The following information, from Peking University, this is really the cradle of talent, I do not know how I found this information, remember that this kind of information is also a PDF link, and now still. And the author found that their information is more detailed, the possible problems have been marked, these problems include the reader can think of and can not think of, very enlightening and alert role, why the alert, because you suddenly found their misunderstanding, then will not be so complacent; the difference between Peking University and our school It's like the difference between a high school teacher and a college teacher. This occasional humble opinion also.

1. Introduction

Source: She's a star with the theatre company.

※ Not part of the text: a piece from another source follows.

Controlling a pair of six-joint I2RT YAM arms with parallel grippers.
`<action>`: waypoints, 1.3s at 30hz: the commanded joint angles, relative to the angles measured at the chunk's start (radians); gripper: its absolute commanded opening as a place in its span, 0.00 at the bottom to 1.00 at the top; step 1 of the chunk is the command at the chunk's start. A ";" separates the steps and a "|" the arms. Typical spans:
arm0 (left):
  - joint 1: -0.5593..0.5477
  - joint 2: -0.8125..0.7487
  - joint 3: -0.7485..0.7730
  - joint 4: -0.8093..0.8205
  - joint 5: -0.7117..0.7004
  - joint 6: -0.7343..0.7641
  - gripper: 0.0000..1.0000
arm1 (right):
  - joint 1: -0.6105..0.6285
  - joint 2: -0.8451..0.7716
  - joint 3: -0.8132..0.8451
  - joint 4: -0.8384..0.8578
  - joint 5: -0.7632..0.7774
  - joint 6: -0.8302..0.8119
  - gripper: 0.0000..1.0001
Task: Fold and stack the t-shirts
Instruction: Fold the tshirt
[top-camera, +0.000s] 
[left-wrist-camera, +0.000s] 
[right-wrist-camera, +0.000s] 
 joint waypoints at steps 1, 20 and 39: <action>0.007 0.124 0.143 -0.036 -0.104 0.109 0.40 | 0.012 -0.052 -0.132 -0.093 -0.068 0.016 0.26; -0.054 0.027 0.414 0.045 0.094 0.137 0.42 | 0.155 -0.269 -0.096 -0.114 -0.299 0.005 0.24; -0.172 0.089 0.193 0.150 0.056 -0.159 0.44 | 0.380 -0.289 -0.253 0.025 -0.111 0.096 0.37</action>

Machine translation: She is a star with the theatre company.

She is the star of the troupe.

2. Algorithm analysis

After reading the next data, I found that the Dijkstra algorithm from the back to the results, programming is from the trip, but do not understand, now want to, it is inevitable. Because D[i][j]=min{d[i-1][j-1] ...}, the result is d[m][n] does not calculate the front of how the calculation of D[m][n], the former is recursive, from the back forward like recursion, haha.

Reference: Http://ccl.pku.edu.cn/doubtfire/Course/Computational%20Linguistics/contents/Minimum%20Edit%20Distance.pdf

Third, the implementation of the algorithm

Version 1.Java

The transformation of the above algorithm, or directly write a min (a,b,c) function is the above algorithm implementation.

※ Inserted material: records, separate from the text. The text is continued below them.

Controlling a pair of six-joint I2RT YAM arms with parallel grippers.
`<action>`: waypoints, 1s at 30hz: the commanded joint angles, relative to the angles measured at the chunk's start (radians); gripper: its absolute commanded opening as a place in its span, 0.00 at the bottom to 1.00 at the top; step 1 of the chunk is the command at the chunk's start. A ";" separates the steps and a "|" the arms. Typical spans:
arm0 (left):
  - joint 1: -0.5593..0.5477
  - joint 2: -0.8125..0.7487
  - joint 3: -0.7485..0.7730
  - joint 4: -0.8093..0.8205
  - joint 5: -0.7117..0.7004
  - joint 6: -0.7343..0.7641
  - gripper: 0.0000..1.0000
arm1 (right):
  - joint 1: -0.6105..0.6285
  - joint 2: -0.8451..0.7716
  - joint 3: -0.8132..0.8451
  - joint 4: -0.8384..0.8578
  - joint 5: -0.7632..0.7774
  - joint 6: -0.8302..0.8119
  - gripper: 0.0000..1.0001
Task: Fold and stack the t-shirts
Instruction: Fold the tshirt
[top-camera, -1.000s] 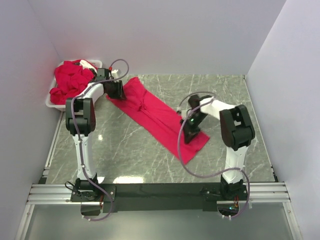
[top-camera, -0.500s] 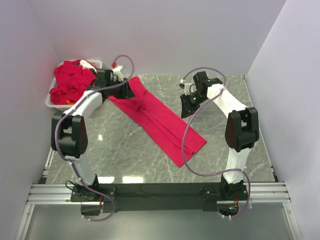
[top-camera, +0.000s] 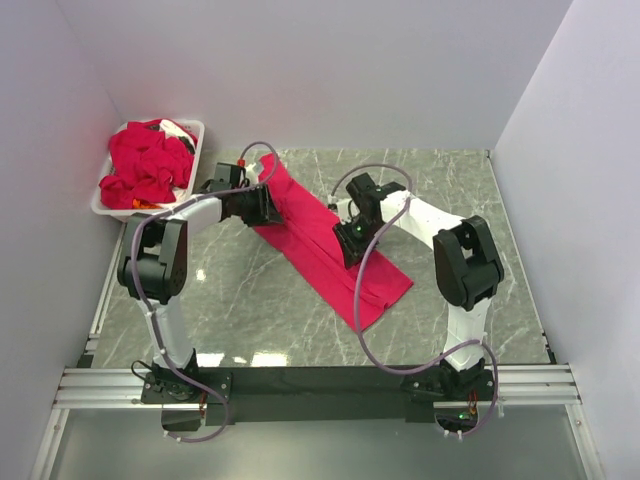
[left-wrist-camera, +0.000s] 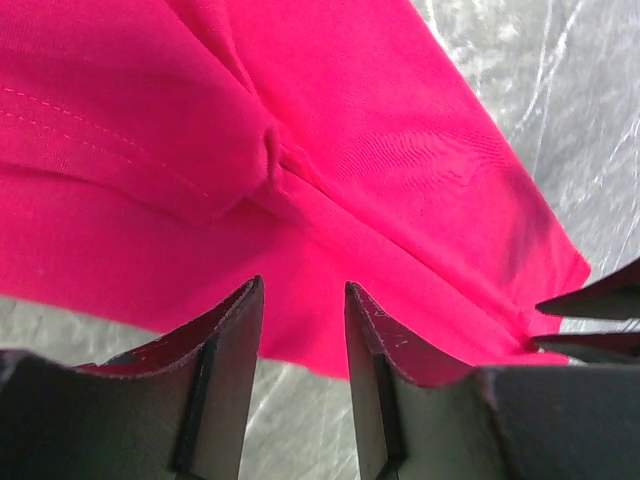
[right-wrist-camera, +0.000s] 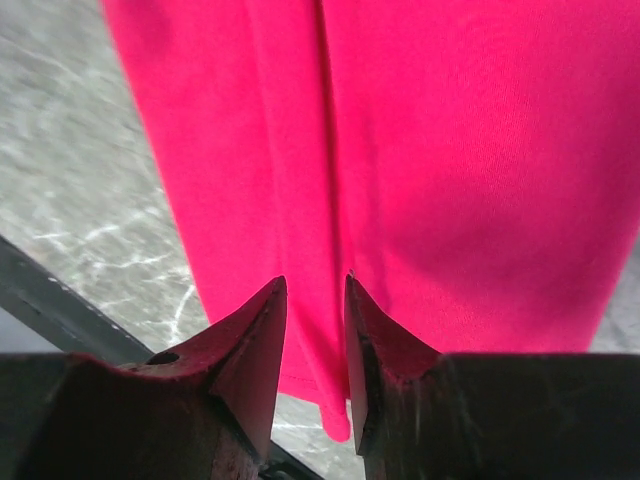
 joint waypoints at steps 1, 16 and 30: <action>-0.005 0.038 0.041 0.042 0.004 -0.075 0.44 | 0.009 -0.046 -0.031 0.048 0.057 0.014 0.38; -0.030 0.127 0.112 0.069 -0.034 -0.148 0.43 | 0.032 -0.085 -0.117 0.002 0.131 -0.057 0.44; -0.033 0.205 0.204 0.075 -0.011 -0.189 0.25 | 0.043 -0.118 -0.163 -0.084 0.109 -0.112 0.48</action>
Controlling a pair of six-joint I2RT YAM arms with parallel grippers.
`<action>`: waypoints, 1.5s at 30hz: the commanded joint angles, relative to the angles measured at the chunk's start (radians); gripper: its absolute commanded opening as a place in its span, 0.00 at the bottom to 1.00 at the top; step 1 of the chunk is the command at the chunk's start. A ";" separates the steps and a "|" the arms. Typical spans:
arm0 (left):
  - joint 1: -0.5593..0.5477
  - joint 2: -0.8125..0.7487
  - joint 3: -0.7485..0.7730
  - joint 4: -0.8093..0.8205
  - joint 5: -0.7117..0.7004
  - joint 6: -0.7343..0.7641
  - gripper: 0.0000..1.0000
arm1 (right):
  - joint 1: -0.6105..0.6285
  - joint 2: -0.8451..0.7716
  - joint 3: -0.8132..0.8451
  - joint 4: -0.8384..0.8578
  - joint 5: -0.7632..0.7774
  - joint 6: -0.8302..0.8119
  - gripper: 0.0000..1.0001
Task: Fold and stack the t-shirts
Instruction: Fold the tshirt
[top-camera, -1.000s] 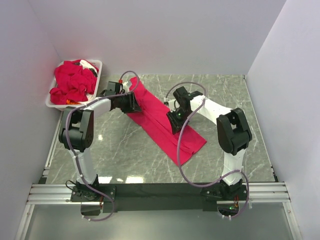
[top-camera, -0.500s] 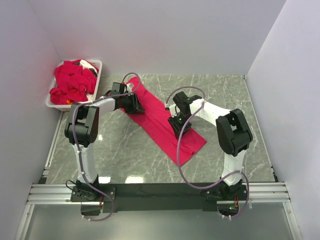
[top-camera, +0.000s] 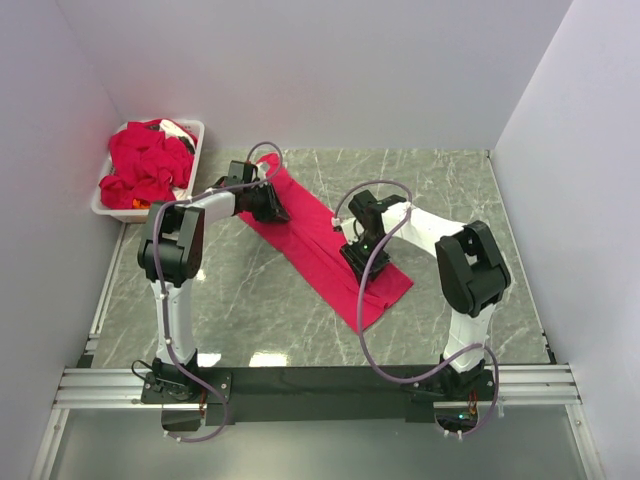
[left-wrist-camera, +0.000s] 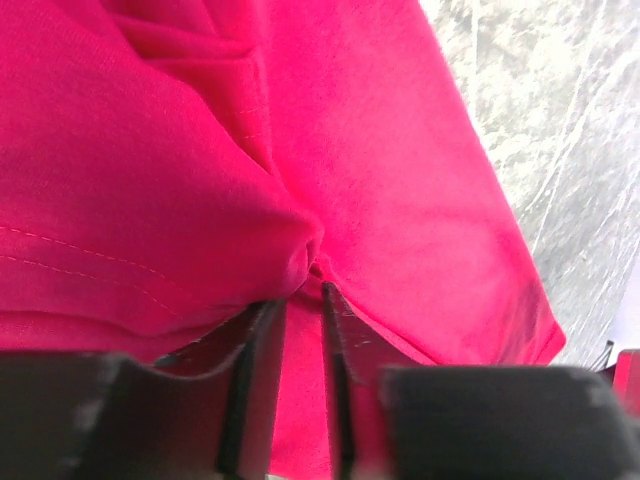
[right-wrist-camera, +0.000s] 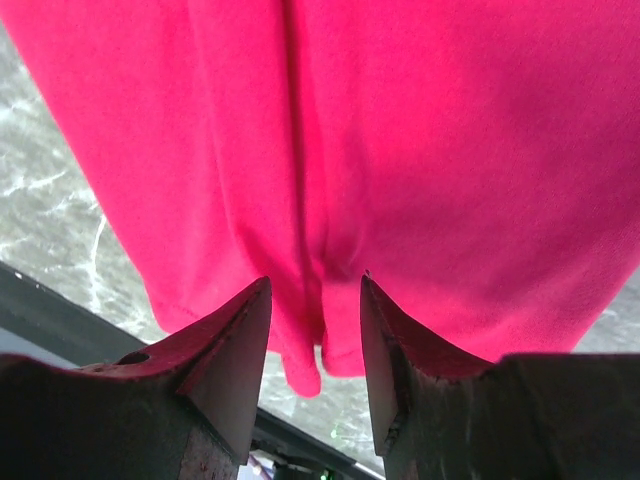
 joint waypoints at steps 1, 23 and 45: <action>-0.004 -0.010 0.043 0.048 0.026 -0.026 0.23 | 0.014 -0.066 -0.002 -0.041 -0.015 -0.030 0.48; -0.007 0.056 0.117 0.063 0.060 -0.053 0.01 | 0.062 -0.054 -0.013 -0.099 -0.026 -0.076 0.56; -0.007 0.048 0.152 0.031 0.048 -0.033 0.08 | 0.019 -0.144 -0.123 -0.112 -0.075 -0.078 0.00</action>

public class Minimumeditdistance {public static int mineditdistance (string dest, string src) {int[][] f = n         EW int[dest.length () +1][src.length () + 1];         F[0][0] = 0;         for (int i = 1; i < dest.length () + 1; i) {f[i][0] = i;         } for (int i = 1; i < src.length () + 1; i) {f[0][i] = i;                 } for (int i = 1; i < dest.length () + 1, i) {for (int j = 1; J < Src.length () + 1; j) {                 The cost of the replacement int costs = 0;                 if (Dest.charat (i-1)! = Src.charat (j-1)) {cost = 1;                 } int mincost;                 if (F[i-1][j] < f[i][j-1]) {mincost = f[i-1][j] + 1;                 } else {mincost = f[i][j-1] + 1;                 } if (Mincost > F[i-1][j-1] + cost) {Mincost = f[i-1][j-1] + cost; }                 F[I][J] = Mincost;      }} return F[dest.length ()][src.length ()];     } public static void Main (string[] args) {System.out.println (mineditdistance ("Kindle", "Ainelw")); } }

2.c/c++ version

#include 
 
   
    
     #include 
  
    
     
      char s1[1000],s2[1000];   int min (int a,int b,int c) {   int t = a < b? a:b;   Return T < c? t:c;   }   void editdistance (int len1,int len2) {   int** d=new int*[len1+1];for (int k=0;k<=len1;k++) d[k]=new int[len2+1];< C12/>int i,j;   for (i = 0;i <= len1;i++)   d[i][0] = i;   for (j = 0;j <= len2;j++)   d[0][j] = j;   for (i = 1;i <= len1;i++) for   (j = 1;j <= len2;j++) {   int. cost = s1[i] = = S2[j]? 0:1;   int deletion = D[i-1][j] + 1;   int insertion = d[i][j-1] + 1;   int substitution = d[i-1][j-1] + cost;   D[i][j] = min (deletion,insertion,substitution);   }   printf ("%d\n", D[len1][len2]); for (int k=0;i<=len1;k++) delete[] d[k];d elete[] D;}   int main () {while   (scanf ("%s%s", s1,s2)! = EOF)   editdistance (strlen (S1), strlen (S2));   }
  
    
 
   

Minimum editing distance problem for dynamic planning

Contact Us

The content source of this page is from Internet, which doesn't represent Alibaba Cloud's opinion; products and services mentioned on that page don't have any relationship with Alibaba Cloud. If the content of the page makes you feel confusing, please write us an email, we will handle the problem within 5 days after receiving your email.

If you find any instances of plagiarism from the community, please send an email to: info-contact@alibabacloud.com and provide relevant evidence. A staff member will contact you within 5 working days.

A Free Trial That Lets You Build Big!

Start building with 50+ products and up to 12 months usage for Elastic Compute Service

  • Sales Support

    1 on 1 presale consultation

  • After-Sales Support

    24/7 Technical Support 6 Free Tickets per Quarter Faster Response

  • Alibaba Cloud offers highly flexible support services tailored to meet your exact needs.